The lunar surface is marred by impact craters, remnants of the collisions that have occurred over the past 4.5 billion years. The Orientale basin, the Moon's most recently formed sizeable crater, stands out from the rest. The crater, which lies along the southwestern boundary between the near and far sides of the moon, appears as a dark spot ringed by concentric circles of ejecta that reach more than 900 kilometers (560 miles) from the impact location.
Though other craters have similar rings, the lunar surface surrounding the Orientale basin is unusually rough with reduced concavity. The anomalous features were identified by Kreslavsky and Head after they produced a map of the lunar surface topographic roughness using observations from the Lunar Orbiter Laser Altimeter aboard the Lunar Reconnaissance Orbiter.
The fact that other craters -- even those of similar size and age -- lack similar features suggests to the authors that mechanisms such as weathering or gravitational settling cannot explain the anomaly.

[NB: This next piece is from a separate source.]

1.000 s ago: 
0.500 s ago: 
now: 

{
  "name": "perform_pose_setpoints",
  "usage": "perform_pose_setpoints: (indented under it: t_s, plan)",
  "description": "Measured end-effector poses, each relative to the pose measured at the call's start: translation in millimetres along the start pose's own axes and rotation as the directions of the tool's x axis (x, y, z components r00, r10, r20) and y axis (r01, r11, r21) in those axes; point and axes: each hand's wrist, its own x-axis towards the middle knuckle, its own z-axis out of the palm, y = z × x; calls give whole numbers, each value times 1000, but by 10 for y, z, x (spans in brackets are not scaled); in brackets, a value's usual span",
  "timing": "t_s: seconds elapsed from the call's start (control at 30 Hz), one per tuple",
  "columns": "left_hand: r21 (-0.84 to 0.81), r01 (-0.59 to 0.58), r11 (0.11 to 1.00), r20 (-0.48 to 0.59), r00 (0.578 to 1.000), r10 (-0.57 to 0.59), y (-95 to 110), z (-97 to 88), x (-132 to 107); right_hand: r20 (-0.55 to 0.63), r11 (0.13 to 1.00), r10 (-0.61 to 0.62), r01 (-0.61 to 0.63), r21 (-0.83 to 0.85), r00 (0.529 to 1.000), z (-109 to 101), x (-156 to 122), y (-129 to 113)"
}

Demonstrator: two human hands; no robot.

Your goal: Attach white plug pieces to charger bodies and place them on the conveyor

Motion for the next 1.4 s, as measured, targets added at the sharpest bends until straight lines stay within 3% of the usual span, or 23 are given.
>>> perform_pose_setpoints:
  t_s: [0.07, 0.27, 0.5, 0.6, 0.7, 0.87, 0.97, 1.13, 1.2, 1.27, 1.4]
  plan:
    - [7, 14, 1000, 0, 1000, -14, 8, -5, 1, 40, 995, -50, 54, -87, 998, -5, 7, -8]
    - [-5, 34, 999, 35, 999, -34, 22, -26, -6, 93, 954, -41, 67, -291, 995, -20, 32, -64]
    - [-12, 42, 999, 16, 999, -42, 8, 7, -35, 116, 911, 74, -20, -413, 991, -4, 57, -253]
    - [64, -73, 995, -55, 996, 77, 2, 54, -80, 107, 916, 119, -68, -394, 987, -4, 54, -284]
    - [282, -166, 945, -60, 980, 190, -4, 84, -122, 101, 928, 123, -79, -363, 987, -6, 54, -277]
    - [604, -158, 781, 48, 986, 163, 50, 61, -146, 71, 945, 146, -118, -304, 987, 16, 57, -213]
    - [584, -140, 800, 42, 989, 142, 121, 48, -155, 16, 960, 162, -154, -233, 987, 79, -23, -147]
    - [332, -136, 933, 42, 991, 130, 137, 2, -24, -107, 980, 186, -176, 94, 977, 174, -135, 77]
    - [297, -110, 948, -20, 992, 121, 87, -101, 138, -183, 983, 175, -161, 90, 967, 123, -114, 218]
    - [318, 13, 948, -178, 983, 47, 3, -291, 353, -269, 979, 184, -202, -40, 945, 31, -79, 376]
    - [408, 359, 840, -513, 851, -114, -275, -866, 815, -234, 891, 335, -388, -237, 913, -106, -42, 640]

Instead, the authors suggest that the Orientale basin, which formed about 3.8 billion years ago, stands out simply because it is the youngest large crater.
They propose that whenever a large body slams into the Moon, seismic waves produced during the impact travel through the solid lunar material, inducing seismic shaking that causes landslides and surface settling. They estimate that the impactor would need to be at least 100 km (62 mi) across to cause sizeable seismic shaking.
Unfortunately, the authors may need to wait more than a little while to conclusively test their hypothesis -- until the Moon is next rocked by a massive asteroid, an event not expected to occur in the foreseeable future.